British Columbia’s Liberals let their fingers do the voting — and elected a new leader this weekend with the help of Nova Scotia telephone technology.
Maritime Tel & Tel’s televoting system performed well, processing 6,540 votes ‘flawlessly,’ said Don Farmer, MT&T’s vice president of operations. Former Vancouver mayor Gordon Campbell took the first-ballot victory in the leadership race with 4,141 of those votes.
Televoting has “only been done (in two places) in the world, in Nova Scotia and once in British Columbia,” he said.
He added future prospects for the voting system are exciting.
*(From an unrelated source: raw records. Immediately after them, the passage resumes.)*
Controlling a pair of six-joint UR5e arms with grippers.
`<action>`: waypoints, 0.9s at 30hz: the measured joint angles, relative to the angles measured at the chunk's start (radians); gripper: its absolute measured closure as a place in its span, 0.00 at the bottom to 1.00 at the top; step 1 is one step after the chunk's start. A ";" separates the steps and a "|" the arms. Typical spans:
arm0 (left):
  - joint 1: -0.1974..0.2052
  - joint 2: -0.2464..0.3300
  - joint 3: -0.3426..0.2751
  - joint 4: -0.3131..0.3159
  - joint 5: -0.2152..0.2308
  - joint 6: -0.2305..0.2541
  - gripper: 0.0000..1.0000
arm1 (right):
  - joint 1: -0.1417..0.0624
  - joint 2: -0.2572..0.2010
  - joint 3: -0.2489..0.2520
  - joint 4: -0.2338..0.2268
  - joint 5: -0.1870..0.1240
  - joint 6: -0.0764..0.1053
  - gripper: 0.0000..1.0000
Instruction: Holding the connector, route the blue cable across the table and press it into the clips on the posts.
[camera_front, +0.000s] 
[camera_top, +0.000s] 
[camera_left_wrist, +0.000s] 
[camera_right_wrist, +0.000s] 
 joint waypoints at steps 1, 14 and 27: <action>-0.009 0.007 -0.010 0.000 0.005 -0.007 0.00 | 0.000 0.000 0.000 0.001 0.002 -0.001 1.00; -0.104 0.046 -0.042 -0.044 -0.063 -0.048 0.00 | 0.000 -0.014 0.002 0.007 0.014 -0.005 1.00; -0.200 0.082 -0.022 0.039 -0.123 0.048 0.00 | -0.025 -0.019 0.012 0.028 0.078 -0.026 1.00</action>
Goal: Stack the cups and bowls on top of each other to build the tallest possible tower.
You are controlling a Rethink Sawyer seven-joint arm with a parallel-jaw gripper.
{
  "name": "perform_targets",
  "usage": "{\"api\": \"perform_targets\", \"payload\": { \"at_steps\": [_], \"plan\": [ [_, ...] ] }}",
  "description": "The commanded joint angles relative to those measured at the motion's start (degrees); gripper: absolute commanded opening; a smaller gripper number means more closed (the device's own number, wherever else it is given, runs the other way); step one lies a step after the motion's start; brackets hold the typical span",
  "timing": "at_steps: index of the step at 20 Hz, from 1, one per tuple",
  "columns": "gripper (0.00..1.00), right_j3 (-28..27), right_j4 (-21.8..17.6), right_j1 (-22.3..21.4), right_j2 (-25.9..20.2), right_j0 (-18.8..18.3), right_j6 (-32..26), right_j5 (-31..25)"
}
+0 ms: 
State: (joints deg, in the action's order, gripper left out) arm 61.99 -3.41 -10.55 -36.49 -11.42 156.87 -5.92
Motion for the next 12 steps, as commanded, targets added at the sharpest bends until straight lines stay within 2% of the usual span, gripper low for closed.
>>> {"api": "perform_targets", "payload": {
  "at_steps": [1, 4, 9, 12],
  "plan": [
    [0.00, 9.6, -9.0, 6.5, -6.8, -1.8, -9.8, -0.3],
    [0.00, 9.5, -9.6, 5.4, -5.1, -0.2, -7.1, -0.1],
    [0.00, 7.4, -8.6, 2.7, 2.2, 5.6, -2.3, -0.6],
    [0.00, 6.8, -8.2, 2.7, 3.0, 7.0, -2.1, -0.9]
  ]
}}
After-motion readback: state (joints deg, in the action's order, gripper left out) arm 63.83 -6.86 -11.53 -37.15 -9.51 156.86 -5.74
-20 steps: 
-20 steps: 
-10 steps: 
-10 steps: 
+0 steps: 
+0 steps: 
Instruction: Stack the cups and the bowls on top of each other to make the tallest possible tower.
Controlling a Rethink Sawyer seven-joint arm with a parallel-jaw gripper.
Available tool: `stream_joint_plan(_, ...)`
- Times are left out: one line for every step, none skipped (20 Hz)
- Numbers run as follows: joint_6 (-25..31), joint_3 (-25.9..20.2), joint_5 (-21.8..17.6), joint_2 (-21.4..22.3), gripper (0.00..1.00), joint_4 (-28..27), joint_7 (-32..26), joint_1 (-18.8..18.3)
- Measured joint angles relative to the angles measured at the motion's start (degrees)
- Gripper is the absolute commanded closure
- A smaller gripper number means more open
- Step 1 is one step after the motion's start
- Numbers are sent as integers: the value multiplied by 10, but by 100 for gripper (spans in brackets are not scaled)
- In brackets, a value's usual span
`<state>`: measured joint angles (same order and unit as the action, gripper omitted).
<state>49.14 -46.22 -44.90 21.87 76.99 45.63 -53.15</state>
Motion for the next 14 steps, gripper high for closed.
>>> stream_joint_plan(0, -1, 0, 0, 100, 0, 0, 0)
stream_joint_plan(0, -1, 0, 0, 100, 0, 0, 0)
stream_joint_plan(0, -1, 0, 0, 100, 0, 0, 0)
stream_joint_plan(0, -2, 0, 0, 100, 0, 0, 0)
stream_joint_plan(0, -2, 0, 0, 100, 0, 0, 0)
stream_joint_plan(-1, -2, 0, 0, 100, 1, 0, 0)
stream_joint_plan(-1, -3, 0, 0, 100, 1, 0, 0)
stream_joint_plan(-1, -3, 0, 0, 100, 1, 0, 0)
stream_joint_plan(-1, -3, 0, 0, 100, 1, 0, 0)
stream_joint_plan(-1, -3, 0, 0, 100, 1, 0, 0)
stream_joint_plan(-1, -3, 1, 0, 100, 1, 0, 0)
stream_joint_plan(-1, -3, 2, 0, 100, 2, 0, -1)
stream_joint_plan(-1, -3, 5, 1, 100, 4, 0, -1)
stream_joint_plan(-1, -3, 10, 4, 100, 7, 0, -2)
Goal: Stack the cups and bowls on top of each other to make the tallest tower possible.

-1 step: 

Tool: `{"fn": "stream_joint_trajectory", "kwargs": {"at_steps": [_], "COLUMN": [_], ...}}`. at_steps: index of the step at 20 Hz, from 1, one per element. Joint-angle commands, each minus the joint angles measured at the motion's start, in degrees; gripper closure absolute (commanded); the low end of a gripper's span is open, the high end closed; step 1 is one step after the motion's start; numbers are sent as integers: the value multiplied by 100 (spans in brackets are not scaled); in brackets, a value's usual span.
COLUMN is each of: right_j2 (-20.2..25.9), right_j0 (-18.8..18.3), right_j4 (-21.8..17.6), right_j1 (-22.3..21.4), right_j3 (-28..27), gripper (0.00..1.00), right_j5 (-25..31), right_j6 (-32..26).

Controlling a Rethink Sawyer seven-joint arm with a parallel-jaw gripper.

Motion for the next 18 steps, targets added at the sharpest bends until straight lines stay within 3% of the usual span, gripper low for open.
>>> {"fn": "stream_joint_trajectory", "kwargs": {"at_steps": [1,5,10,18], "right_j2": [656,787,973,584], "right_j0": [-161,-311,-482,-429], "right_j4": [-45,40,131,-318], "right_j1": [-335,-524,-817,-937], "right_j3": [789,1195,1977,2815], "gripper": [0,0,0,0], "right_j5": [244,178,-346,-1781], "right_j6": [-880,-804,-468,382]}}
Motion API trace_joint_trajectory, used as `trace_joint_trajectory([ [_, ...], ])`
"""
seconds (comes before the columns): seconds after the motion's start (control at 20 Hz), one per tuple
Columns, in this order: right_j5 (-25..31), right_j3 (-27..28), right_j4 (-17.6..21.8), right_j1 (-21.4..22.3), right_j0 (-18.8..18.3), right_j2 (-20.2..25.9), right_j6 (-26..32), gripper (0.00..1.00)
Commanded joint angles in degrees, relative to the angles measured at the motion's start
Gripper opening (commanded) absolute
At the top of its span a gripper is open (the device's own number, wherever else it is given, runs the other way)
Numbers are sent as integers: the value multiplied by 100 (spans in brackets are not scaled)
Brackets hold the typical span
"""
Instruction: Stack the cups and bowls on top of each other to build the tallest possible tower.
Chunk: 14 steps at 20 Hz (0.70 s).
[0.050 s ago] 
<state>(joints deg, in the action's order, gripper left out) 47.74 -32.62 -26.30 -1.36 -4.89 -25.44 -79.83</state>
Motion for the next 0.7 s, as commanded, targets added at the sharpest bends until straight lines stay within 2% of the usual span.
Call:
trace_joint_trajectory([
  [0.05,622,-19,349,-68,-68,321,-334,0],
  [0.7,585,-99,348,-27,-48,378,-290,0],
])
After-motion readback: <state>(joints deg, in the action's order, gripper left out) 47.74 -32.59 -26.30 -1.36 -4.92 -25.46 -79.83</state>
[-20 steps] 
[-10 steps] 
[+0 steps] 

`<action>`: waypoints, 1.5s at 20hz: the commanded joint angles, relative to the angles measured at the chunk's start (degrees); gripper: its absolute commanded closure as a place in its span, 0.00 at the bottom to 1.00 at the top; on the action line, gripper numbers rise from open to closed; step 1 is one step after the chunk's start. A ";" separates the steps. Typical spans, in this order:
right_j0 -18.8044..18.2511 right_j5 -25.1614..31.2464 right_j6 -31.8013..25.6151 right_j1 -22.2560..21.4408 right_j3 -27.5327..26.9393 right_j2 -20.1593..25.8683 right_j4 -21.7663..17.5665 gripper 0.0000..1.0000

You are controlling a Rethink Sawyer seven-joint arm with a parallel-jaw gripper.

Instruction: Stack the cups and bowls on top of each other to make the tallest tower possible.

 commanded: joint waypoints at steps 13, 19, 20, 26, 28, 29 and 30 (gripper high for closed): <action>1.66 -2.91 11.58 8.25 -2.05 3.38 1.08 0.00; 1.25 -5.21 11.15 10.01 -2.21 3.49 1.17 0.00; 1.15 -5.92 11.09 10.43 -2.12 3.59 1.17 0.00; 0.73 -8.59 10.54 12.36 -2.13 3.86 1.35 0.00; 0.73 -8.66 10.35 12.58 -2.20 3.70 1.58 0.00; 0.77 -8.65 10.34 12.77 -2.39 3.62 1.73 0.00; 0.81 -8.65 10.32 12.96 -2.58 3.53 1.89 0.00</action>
Televoting was first introduced to Nova Scotians in June 1992 when the province’s Liberals were choosing a new leader. That first attempt to vote by telephone ended in a highly-publicized failure, but a second vote, held two weeks later, went off without any problems.
Since that first system was developed, the telephone company has partnered itself with IBM and has developed a “totally new system,” he said. This weekend’s vote in British Columbia was the first application of that system.
While the mechanics of the system did work well, there were some problems with voters who did not understand how the system works, said Mr. Farmer.
Some callers to a special problems’ hotline said they were unable to get through to cast their votes, but it was discovered that they were not using touch-tone phones required by the system. [Technology exists to permit voting with dial phones as well. This was used in the 1974 Televote trials -editor]
As a result, Mr. Farmer said the Liberal Party asked that the members be allowed more time to get to other telephones to cast their votes, so the first-ballot results were tabulated later than originally expected.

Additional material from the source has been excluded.